[REQUIRED ACTION]: Pull every line with "Mark" from the data below and copy it.

[DATA RECORDS]:
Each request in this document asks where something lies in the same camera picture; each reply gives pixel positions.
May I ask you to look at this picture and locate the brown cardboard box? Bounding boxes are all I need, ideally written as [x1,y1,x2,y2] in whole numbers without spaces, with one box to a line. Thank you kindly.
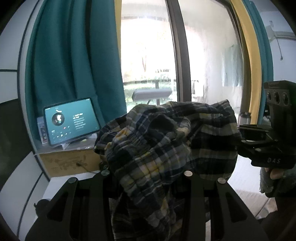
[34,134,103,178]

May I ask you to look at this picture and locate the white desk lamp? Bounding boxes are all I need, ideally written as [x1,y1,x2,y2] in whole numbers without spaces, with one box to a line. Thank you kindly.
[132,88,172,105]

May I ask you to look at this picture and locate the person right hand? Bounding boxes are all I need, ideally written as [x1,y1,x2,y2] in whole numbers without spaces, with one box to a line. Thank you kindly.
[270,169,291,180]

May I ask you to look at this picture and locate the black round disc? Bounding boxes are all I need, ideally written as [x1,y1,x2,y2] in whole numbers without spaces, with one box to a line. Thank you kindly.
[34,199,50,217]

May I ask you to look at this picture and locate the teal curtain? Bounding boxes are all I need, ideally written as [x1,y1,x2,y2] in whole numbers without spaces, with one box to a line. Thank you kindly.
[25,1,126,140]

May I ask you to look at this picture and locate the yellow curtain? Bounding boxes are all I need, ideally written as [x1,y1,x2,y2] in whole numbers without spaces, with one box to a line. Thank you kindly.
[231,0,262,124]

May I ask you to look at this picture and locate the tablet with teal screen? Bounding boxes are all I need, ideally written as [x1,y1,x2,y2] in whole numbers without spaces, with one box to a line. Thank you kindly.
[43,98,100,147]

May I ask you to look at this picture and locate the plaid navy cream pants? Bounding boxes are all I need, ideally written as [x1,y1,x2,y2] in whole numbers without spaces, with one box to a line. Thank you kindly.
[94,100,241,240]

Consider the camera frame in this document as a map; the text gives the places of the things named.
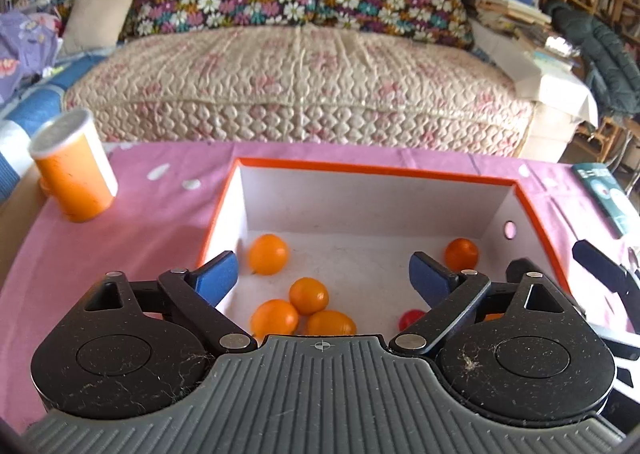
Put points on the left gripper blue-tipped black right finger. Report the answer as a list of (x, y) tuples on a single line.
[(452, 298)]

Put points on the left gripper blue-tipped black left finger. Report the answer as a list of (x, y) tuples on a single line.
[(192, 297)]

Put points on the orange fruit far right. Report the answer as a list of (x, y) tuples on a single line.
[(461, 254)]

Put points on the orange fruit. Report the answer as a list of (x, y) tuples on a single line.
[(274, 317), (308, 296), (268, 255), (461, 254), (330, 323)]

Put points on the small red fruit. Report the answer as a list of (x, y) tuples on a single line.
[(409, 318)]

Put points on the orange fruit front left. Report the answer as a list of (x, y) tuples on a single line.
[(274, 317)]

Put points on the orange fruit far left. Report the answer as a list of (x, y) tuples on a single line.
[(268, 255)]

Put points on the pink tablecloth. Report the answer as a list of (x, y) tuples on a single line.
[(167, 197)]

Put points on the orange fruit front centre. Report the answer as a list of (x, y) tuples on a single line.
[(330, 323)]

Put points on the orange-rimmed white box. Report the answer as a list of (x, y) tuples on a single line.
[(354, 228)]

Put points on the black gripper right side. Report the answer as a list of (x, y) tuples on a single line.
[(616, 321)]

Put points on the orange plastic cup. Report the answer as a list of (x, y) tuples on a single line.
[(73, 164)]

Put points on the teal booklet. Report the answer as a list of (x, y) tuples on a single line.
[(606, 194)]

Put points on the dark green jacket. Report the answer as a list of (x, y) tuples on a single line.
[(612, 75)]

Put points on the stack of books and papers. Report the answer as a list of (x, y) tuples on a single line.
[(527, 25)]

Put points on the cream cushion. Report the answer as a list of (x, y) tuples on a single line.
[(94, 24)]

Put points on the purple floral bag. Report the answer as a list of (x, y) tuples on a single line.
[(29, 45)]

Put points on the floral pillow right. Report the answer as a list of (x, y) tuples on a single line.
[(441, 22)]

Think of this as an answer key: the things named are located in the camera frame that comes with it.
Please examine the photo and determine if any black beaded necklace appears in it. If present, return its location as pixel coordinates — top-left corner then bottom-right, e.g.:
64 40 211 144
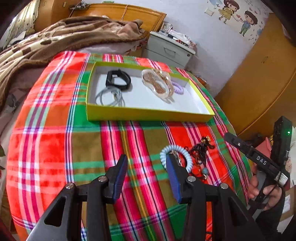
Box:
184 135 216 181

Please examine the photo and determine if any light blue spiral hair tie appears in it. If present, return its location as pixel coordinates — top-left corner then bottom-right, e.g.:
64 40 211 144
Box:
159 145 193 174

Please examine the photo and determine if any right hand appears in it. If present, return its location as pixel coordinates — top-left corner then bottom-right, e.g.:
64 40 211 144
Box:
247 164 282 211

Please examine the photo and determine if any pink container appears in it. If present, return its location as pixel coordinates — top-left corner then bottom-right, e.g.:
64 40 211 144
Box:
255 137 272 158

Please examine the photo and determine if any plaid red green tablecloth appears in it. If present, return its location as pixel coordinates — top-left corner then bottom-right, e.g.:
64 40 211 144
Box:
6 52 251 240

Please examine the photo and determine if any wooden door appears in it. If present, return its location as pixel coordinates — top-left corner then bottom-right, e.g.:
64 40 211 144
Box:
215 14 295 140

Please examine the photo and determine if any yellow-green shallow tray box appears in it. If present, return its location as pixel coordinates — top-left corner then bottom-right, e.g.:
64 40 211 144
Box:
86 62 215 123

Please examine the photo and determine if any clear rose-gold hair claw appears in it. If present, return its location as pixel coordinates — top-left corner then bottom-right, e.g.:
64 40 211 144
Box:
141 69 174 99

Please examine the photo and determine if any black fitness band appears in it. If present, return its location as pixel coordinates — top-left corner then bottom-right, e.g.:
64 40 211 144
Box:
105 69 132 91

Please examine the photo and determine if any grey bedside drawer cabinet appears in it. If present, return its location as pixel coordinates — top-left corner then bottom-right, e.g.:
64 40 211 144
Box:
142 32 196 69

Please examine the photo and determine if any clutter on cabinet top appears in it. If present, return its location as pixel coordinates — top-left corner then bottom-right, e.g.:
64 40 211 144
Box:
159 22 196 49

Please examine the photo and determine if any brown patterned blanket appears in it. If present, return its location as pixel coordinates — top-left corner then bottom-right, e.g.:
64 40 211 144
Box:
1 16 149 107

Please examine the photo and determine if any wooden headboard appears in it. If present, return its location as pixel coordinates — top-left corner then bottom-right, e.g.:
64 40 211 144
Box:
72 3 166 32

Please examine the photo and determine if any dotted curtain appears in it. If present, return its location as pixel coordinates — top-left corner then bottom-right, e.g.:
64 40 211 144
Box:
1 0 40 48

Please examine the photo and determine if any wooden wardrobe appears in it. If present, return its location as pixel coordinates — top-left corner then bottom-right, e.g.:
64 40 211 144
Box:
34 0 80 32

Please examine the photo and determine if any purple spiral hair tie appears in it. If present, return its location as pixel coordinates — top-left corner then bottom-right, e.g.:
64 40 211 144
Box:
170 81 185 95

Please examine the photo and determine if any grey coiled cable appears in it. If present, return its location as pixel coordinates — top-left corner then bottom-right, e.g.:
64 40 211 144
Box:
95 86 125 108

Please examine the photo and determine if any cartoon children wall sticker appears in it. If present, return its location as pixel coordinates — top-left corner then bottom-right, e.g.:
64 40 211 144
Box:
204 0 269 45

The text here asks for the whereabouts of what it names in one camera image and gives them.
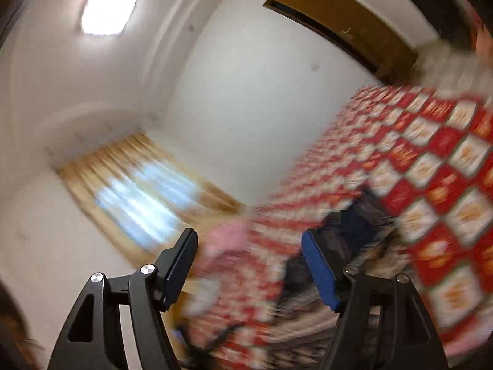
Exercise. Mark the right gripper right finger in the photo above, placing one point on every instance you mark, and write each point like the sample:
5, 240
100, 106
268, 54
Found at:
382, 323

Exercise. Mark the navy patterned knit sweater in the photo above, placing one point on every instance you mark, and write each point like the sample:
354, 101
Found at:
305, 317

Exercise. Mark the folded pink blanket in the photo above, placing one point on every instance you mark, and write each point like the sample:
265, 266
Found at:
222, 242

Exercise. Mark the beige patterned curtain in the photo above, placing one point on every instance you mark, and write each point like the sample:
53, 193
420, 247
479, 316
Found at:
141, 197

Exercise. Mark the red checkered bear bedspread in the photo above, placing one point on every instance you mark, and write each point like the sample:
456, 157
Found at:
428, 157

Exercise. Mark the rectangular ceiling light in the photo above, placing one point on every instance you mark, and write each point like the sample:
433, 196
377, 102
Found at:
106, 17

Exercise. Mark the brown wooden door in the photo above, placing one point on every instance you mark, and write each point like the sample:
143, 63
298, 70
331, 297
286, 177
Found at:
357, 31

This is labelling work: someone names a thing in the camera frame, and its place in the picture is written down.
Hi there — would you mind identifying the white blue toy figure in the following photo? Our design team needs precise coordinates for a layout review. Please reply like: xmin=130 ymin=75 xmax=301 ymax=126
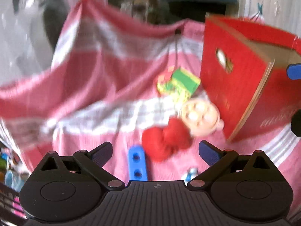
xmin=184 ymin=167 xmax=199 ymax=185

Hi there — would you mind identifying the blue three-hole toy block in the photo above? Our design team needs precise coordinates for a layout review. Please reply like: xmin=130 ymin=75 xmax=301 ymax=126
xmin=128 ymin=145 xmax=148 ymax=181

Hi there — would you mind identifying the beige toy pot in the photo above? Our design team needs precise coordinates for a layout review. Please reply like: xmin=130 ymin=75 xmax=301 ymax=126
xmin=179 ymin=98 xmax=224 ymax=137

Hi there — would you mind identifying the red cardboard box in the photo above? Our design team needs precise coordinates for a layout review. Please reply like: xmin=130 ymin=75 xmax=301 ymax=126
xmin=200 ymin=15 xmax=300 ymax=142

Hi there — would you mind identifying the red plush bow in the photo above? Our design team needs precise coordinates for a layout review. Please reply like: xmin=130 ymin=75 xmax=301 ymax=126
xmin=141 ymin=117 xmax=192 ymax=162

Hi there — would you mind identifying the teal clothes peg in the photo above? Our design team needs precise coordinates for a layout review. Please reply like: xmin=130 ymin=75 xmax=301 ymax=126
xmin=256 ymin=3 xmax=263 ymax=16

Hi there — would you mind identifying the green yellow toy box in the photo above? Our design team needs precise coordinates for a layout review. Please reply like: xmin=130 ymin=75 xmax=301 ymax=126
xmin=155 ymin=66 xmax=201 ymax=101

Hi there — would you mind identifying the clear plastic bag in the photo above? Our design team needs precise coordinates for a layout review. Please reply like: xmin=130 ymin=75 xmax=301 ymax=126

[EXERCISE ANSWER]:
Exercise. Mark the right gripper right finger in the photo above, placing one point on every instance you mark, and write each point like the sample:
Exercise. Mark the navy patterned knit sweater in the photo above, placing one point on every instance you mark, and write each point like the sample:
Exercise. Mark the folded pink blanket in the photo above, placing one point on every instance you mark, and write each point like the sample:
Exercise. Mark the beige patterned curtain in the photo above, placing one point on every instance you mark, and write each point like the sample:
Exercise. Mark the red checkered bear bedspread in the photo above, placing one point on every instance you mark, and write each point like the sample:
Exercise. Mark the rectangular ceiling light in the photo above, placing one point on every instance you mark, and write each point like the sample:
Exercise. Mark the brown wooden door in the photo above, placing one point on every instance you mark, and write each point like the sample:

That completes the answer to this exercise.